題意
給定n個形如xi=xj或xi≠xj的變量相等/不等的約束條件,讓你判斷是否矛盾。
解析
用並查集把相等的並起來,之後判斷有沒有衝突的。注意要先把所有的都並起來,因爲可能有連等。
#include <cstdio>
#include <algorithm>
#include <cstring>
#define Rep( i , _begin , _end ) for(int i=(_begin);i<=(_end);i++)

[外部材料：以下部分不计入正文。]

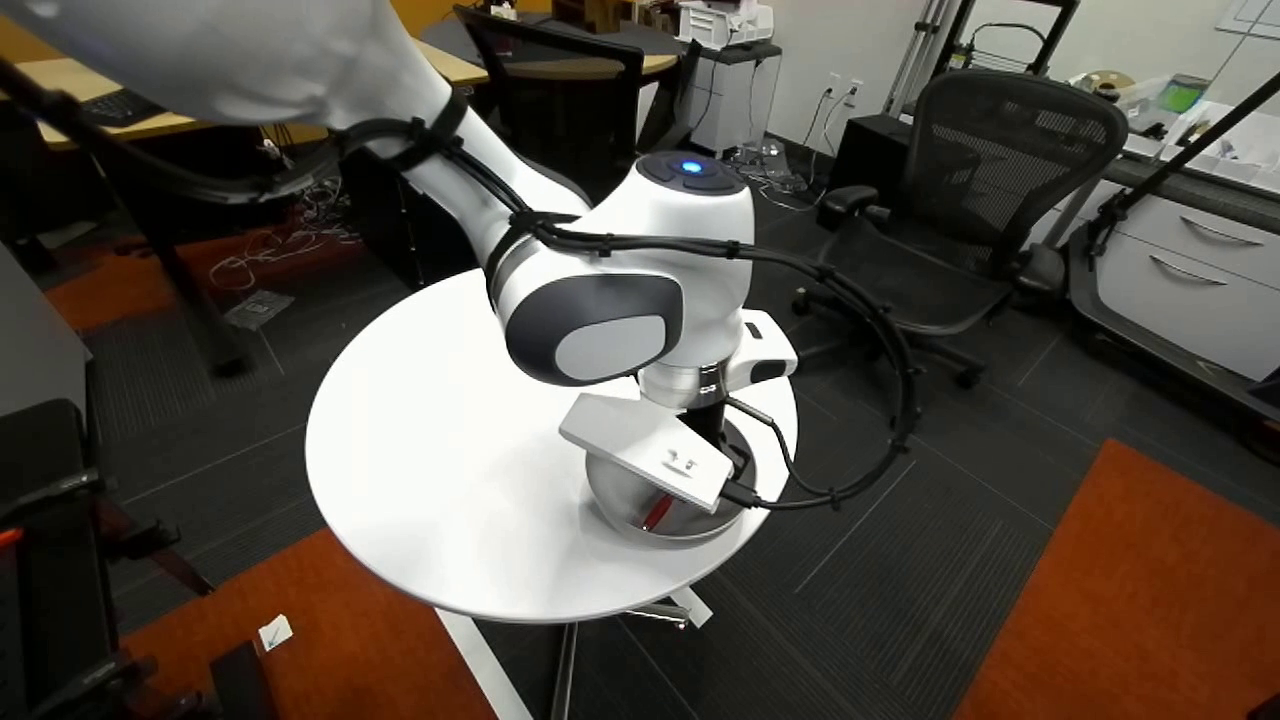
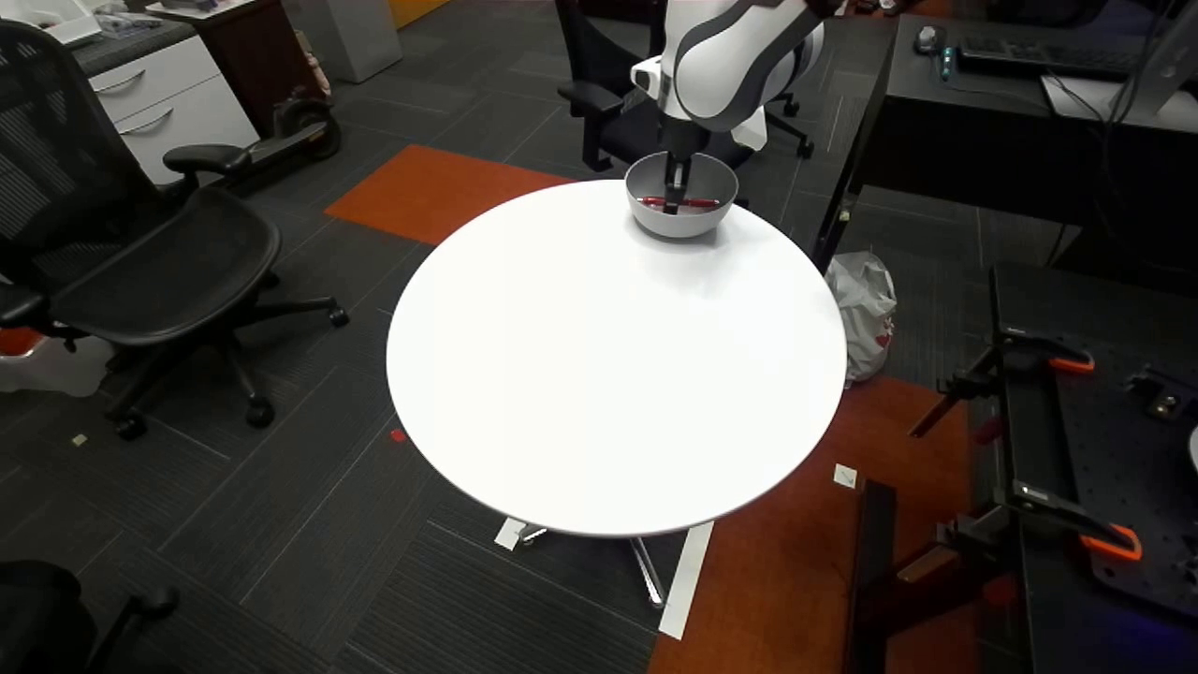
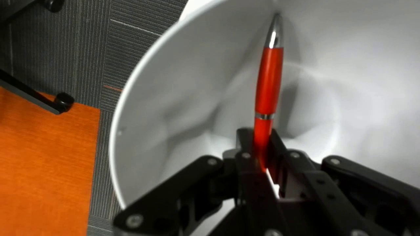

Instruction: Put the marker on the table

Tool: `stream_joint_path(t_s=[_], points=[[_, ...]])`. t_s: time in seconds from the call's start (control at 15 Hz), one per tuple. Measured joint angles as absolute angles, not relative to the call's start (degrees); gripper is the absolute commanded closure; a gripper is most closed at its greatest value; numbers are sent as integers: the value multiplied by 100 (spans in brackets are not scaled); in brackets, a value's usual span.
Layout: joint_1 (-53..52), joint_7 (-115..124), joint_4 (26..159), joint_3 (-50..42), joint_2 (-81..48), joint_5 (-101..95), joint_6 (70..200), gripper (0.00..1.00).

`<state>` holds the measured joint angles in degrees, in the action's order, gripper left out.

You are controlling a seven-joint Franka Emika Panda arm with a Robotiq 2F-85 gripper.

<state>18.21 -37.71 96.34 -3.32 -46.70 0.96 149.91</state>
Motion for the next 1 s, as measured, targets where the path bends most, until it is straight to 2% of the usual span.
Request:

#define For( i , _begin , _end ) for(int i=(_begin);i!=(_end);i++)
using std :: sort;
using std :: max;
using std :: min;
using std :: lower_bound;
const int maxx = 1000000 + 25;
int a[maxx],b[maxx],c[maxx],mp[maxx<<1],ftr[maxx];
int n,m,t,num;
bool flag;
inline int read(){
int x = 0,f = 1;char c = getchar();
while(c>'9' || c<'0') {if(f == '-') f = -1; c = getchar();}
while(c>='0' && c<='9') {x = x * 10 + c-'0';c = getchar();}
return x * f;
}
void init(){
memset(a,0,sizeof(a));
memset(b,0,sizeof(b));
memset(c,0,sizeof(c));
num = n = m = 0;
flag = false;
}
int find(int x){
return ftr[x] == x? x : ftr[x] = find(ftr[x]);
}
int main(){
scanf("%d",&t);
while( t-- ){
init();
scanf("%d",&n);
Rep( i , 1 , n ){
a[i] = read();b[i] = read();c[i] = read();
mp[++num] = a[i];mp[++num] = b[i];
}
sort(mp+1,mp+num+1);
Rep( i , 1 , num ) ftr[i] = i;
Rep( i , 1 , n ){
if(c[i] == 1){
int x = lower_bound(mp+1,mp+num+1,a[i])-mp;
int y = lower_bound(mp+1,mp+num+1,b[i])-mp;
int u = find(x),v = find(y);
if(u != v) ftr[v] = u;
}
}
Rep( i , 1 , n ){
if(c[i] == 0){
int x = lower_bound(mp+1,mp+num+1,a[i])-mp;
int y = lower_bound(mp+1,mp+num+1,b[i])-mp;
int u = find(x),v = find(y);
if(u == v) {flag = true;break;}
}
}
puts(flag? "NO" : "YES");
}
return 0;
}